Pledges to fight antisemitism were made by European countries at the Malmö International Forum on Holocaust Remembrance and Combating Antisemitism in October 2021.
In October 2021, at the Malmö International Forum on Holocaust Remembrance and Combating Antisemitism, 37 European nations committed to combat antisemitism. However, a year and a half later, a report released by the World Jewish Congress reveals that only 16% of European Jewish leaders say they feel that their countries have lived up to those promises and fully implemented the measures pledged, reports The Jerusalem Post.
According to the pledges, the participating states were “committed to supporting many initiatives dealing with combating antisemitism, fostering Jewish life, and promoting Holocaust remembrance.”
Nevertheless, less than half of the “Jewish leaders and professionals” surveyed said that their governments have at least partially implemented the plans they committed to during the Swedish forum.

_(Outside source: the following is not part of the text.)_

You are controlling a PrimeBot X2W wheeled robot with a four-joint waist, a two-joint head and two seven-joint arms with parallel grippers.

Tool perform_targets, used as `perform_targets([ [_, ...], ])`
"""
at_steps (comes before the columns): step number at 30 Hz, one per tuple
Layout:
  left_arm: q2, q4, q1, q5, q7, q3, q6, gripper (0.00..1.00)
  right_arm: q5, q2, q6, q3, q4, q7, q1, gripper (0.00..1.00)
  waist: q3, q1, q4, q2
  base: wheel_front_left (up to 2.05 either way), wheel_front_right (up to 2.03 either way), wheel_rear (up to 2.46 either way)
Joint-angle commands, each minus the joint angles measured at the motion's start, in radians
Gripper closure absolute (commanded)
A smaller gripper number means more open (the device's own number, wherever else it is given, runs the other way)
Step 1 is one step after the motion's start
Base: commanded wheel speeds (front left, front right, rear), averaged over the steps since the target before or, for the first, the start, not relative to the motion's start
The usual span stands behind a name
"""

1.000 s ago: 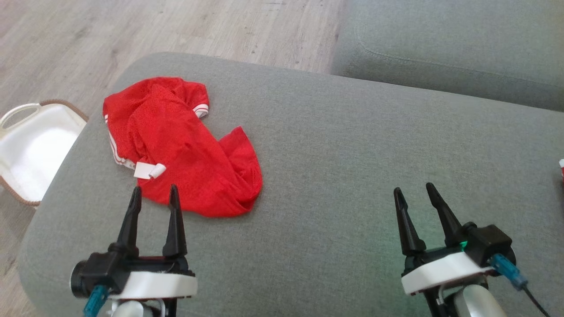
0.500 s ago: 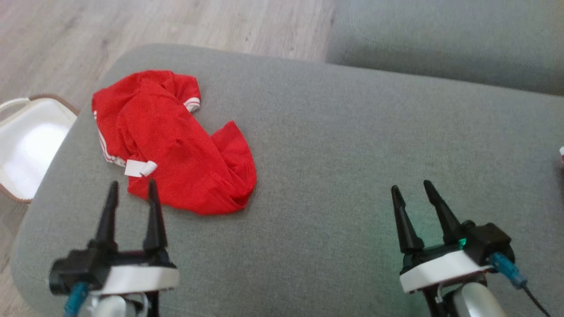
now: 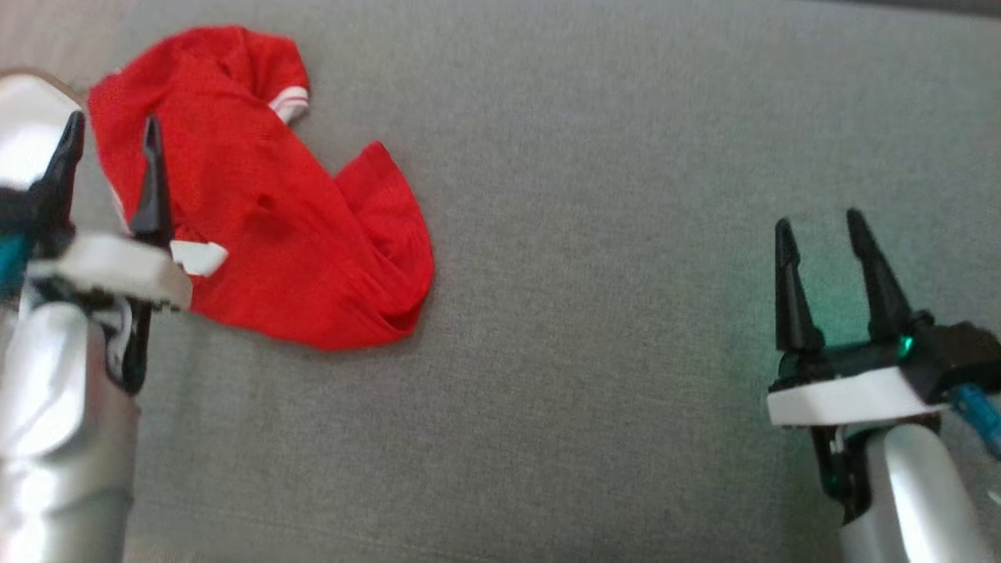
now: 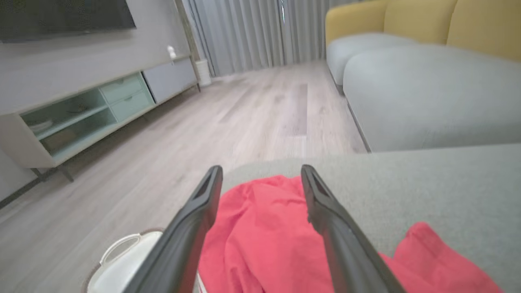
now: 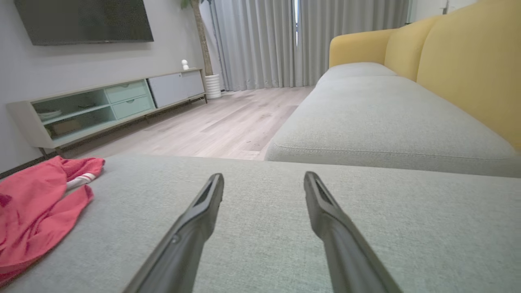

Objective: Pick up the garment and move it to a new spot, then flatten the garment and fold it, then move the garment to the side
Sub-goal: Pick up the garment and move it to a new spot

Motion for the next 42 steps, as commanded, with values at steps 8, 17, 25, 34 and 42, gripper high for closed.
perform_targets([
  [8, 0.134, 0.220, -0.172, -0.187, 0.221, -0.230, -0.006, 0.00, -0.024, -0.002, -0.001, 0.013, -0.096, 0.033, -0.049, 0.00, 0.110, -0.0004, -0.038, 0.0000, 0.00, 0.00, 0.00],
  [17, 0.213, 0.280, -0.199, -0.419, 0.309, -0.418, -0.006, 1.00, -0.014, -0.002, -0.001, 0.012, -0.103, 0.027, -0.048, 0.00, 0.118, -0.0004, -0.073, 0.0000, 0.00, 0.00, 0.00],
  [25, 0.256, 0.261, -0.249, -0.440, 0.096, -0.453, -0.006, 1.00, 0.004, -0.002, -0.001, 0.020, -0.076, 0.015, -0.047, 0.00, 0.072, -0.0004, -0.089, 0.0000, 0.00, 0.00, 0.00],
  [34, 0.233, 0.092, -0.285, -0.399, -0.109, -0.482, -0.006, 1.00, 0.048, -0.002, -0.001, 0.052, -0.024, -0.008, -0.047, 0.00, -0.018, -0.0004, -0.138, 0.0000, 0.00, 0.00, 0.00],
  [42, 0.143, -0.162, -0.256, -0.374, -0.060, -0.557, 0.035, 1.00, 0.094, -0.002, -0.001, 0.072, 0.003, -0.023, -0.060, 0.00, -0.044, -0.0004, -0.242, 0.0000, 0.00, 0.00, 0.00],
])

“We have seen too many times throughout history that people will come together, say all the right things, make the right commitments, but fall short on the follow-through,” said World Jewish Congress president Ronald Lauder in a statement. “The truly hard work is the actual implementation of good ideas.”
In February, the Swedish government released a report stating that “60 delegations made around 150 pledges in relation to the Forum themes and related areas.” The pledges included improving educational resources on the Holocaust and modern antisemitism and establishing unique legal frameworks to separately address hate crimes and antisemitic attacks, while some addressed much broader or narrower topics.